After removing the tape the cans are looking good. I used the dremel metal polish bit to try and clean off as much of the overflow foam from the top of the cans as possible. It worked really well on cans with only a little overflow but had a bit of a hard time chewing through more than a half inch or so.
Prototype can with a trimmed down label. Used generic avery 2x4 mailing labels and just cut out as much of the red as possible (it wasn't even close to a color match). The labels work pretty well though will probably eventually peel away from the cans. Good enough for one year though.
All of the cans. I like this picture because of the weird "organic" foam sculptures that sprang forth after the dremeling. Apparently the foam hadn't completely set up yet and I'd tapped into a still liquid area on a couple of cans. Basically like those "snake" fireworks only slightly cooler.
Lining the cans up on the belt (a trimmed samsonite luggage belt, I don't know many people with a 72" waist). I only end up using 9 of the 12, but it was better to have too many than too few.
Drilled two holes in the back of the cans to inject glue into. With the glue still hot in the holes I laid bead of hot glue on the belt and pressed them together for about 5 minutes.
All of the cans in place, I let the cans set up for an hour. Well actually Enterprise came on and Matt came over so the cans just sat there. Proved to be a good choice.
Duffman has a belt, oh yeah.
Duffman's boots are pretty tall by boot standards, the only thing I could come up with was rubber rain boots. Since there aren't a lot of WHITE work type rubber boots it was up to Krylon yet again (thankfully rubber is one of the surfaces listed on the spray cans). This was probably the most expensive portion of the costume since the boots were new and $20. But it's not like they'll be useless after Halloween... just white.
Like the cans, many coats to get them looking right (4 in this case). I masked off the red toes and soles of the boots. I'm not sure if I'll keep them red or not (technically they should be all white) but I figured I'd see what they're like with red and if I want them all white, paint them then. Heck of a lot easier to add more paint than remove it.
All done. Kind of like the red as it is. However, putting it all together it looks wrong with the costume, so I'll probably end up painting the red.
The shirt was actually pretty easy to do. This is a pre construction shot. I used some heat transfer paper from Office Depot and an even bigger enlargement of the same duff logo.
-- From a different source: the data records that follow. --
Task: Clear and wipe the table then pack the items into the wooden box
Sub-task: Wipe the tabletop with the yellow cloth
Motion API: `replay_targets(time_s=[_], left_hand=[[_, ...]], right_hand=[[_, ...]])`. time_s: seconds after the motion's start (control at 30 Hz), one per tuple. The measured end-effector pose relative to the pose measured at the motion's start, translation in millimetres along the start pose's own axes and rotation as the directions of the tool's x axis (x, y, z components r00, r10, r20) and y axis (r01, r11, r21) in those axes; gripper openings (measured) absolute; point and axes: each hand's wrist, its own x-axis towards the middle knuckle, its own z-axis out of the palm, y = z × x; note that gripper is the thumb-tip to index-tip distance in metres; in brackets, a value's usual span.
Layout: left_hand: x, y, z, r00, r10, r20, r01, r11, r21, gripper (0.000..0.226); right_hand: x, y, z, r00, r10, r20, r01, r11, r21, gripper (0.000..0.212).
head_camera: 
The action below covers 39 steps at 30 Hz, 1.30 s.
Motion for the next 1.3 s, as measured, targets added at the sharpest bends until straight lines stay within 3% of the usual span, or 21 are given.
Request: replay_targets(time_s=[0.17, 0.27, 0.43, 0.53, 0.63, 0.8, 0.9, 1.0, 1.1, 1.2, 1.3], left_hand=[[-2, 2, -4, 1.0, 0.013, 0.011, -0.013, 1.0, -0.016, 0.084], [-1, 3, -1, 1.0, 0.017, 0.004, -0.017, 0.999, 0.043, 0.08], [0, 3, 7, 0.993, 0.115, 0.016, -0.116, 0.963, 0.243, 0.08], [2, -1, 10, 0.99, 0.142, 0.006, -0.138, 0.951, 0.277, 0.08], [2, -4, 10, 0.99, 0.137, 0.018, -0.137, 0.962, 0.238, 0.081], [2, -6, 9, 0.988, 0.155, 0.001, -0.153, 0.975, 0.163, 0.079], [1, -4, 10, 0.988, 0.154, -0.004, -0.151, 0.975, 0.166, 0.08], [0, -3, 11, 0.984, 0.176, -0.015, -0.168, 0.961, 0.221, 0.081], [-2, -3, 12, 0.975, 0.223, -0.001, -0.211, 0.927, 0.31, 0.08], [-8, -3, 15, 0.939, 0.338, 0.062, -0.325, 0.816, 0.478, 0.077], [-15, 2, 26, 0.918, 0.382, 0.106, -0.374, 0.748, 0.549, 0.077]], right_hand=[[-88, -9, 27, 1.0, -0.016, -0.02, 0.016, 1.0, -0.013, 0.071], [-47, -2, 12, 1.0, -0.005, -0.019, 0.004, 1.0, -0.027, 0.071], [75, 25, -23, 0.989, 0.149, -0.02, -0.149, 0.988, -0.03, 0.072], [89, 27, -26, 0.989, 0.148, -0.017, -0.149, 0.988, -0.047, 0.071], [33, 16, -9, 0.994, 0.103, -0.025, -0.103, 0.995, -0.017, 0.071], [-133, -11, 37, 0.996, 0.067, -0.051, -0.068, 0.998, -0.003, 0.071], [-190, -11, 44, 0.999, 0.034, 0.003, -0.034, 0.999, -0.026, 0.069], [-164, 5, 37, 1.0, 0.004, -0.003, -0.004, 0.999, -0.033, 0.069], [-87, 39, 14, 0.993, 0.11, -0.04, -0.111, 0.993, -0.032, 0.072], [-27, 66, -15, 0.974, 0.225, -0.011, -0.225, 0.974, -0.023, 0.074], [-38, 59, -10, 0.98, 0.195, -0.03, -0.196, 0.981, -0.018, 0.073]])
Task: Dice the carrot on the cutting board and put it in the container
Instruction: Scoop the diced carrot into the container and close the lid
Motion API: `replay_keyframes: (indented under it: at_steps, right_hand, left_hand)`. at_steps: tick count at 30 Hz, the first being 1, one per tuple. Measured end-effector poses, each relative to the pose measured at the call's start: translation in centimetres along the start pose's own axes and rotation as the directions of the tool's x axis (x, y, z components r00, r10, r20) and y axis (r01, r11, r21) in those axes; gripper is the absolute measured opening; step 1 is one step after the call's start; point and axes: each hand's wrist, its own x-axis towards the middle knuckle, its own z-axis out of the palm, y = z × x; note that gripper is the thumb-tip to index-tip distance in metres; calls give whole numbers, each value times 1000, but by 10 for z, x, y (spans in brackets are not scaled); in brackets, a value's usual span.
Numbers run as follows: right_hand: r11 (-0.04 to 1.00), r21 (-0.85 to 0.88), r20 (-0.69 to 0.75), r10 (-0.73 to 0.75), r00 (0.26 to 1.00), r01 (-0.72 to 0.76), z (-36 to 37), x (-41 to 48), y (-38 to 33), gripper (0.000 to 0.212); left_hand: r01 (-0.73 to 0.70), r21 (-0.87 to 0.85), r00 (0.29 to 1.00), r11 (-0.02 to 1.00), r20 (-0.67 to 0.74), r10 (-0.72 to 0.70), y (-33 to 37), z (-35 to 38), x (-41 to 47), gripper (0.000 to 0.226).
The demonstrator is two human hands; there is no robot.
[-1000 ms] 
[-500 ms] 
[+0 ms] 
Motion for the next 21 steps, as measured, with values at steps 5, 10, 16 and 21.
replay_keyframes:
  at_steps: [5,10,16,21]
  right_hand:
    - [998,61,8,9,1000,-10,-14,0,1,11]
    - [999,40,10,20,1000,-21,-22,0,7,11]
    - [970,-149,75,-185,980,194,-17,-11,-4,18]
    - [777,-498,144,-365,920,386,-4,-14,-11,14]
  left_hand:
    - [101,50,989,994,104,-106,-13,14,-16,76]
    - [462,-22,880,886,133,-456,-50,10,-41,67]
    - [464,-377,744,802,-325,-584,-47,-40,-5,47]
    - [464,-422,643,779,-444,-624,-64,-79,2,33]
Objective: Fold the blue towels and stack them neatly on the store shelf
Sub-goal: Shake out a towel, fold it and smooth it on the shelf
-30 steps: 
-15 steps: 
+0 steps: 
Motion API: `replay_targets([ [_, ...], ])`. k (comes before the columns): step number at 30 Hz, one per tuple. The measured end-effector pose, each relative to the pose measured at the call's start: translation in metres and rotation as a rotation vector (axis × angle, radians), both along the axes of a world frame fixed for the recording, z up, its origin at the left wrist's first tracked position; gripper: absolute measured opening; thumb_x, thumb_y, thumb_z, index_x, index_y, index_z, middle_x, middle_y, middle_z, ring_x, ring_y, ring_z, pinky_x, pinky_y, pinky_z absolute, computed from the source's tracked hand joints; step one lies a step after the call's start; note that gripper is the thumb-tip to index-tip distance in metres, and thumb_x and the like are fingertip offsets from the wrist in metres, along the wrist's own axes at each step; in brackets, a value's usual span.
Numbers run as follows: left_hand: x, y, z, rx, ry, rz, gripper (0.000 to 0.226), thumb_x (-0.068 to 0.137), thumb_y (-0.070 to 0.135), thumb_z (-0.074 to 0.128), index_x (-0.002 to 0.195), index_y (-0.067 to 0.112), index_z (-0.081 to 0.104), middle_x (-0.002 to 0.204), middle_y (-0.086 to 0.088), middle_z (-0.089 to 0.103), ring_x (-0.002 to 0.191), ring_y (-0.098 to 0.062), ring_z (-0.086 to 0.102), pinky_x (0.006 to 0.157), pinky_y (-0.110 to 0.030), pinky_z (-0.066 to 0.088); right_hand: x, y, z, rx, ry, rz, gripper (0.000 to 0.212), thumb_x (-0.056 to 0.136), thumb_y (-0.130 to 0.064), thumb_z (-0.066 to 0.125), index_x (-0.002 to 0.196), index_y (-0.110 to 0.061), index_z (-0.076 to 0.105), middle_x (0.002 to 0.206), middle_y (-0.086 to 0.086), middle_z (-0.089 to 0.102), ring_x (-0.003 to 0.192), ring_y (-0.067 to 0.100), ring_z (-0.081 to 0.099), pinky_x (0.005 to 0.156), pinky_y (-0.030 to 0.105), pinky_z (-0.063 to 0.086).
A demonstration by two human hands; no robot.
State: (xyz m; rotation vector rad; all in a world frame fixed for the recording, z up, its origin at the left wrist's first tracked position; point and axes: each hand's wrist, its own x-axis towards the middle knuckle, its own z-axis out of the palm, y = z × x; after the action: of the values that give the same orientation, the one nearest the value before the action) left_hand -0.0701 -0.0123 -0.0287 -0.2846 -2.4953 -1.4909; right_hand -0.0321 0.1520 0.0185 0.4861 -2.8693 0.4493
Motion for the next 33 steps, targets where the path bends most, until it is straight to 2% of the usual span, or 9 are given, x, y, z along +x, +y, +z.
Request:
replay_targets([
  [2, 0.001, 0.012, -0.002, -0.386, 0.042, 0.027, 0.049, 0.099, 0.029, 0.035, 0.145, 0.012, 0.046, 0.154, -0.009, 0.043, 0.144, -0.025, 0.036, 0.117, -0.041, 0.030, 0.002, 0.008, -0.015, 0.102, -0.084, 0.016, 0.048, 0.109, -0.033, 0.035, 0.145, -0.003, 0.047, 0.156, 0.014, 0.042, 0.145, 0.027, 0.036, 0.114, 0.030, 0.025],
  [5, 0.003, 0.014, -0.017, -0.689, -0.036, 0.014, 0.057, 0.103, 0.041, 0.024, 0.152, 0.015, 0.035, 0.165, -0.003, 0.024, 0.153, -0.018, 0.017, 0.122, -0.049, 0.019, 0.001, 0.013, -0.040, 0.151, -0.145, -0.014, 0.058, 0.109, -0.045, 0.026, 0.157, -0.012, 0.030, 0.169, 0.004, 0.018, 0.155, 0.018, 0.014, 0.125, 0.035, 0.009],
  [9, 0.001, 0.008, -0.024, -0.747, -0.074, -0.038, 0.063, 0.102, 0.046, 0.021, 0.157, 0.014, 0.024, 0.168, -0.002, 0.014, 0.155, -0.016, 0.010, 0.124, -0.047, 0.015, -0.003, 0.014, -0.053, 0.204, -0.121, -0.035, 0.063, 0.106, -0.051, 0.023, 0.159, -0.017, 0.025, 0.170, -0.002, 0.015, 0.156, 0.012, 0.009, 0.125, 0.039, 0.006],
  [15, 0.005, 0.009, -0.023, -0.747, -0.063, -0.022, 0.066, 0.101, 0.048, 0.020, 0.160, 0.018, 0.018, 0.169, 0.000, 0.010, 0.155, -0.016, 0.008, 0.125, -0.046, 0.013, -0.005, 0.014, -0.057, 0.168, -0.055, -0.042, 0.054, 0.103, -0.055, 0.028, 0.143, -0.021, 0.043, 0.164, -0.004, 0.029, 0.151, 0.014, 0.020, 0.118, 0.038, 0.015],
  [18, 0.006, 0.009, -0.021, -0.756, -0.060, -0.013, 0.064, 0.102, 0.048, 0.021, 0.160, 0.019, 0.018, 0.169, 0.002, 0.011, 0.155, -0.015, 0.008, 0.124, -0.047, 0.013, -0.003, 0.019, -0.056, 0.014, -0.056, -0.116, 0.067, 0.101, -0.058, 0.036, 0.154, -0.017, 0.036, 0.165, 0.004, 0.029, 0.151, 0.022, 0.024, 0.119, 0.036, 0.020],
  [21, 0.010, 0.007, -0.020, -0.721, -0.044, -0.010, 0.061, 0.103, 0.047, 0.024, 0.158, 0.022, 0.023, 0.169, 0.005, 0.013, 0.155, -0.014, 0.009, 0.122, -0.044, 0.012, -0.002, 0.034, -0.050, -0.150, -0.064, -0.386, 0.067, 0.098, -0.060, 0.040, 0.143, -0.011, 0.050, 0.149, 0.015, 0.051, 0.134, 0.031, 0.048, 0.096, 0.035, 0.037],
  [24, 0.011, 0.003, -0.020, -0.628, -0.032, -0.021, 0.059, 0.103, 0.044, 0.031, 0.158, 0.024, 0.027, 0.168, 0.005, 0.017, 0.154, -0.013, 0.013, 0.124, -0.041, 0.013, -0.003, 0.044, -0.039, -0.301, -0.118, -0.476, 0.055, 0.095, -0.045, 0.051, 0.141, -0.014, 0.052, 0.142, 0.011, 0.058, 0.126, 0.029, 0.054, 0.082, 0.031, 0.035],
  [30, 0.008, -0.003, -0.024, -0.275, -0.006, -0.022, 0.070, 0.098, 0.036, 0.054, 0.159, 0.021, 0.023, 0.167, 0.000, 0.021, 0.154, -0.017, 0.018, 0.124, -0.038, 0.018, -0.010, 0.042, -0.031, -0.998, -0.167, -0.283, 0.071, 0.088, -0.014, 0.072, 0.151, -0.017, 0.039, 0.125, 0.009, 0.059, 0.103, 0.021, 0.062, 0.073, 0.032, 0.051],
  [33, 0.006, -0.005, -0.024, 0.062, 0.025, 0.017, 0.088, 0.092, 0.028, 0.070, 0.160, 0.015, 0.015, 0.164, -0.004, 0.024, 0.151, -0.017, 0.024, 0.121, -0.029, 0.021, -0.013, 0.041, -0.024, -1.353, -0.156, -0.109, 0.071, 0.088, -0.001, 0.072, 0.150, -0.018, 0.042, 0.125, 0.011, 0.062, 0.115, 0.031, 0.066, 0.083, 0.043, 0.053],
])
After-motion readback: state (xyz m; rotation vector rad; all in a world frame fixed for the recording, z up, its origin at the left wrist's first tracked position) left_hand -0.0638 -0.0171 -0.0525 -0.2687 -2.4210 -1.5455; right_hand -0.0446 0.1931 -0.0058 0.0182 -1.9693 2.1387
Sizing the logo to fill an entire 8.5 x 11 sheet works about right for this medium T-shirt.
The shirt after heat transfer - big difference eh? Actually the ink did smudge a little and the sides curled a little white, but overall it looks really good. If i don't completely ruin the shirt through the course of the night I'll probably wear it as a normal shirt :)
Ahh the shorts, I didn't want to shell out for a pair of red jockeys or, uh, tighty reddies, so I took some old white boxers I had and bought some RIT red dye ($0.99).
They're not red. Kind of orange actually. That and they're huge and look nothing like the super hero jockey/cod piece. Time to look for some red jockies.
And here it is:
If I did it again, I'd go with white shoe polish instead of white paint on the boots - you can see it's already starting to flake off - and I'd spend more than $0.74 on the hat so it stands up like a real baseball cap should.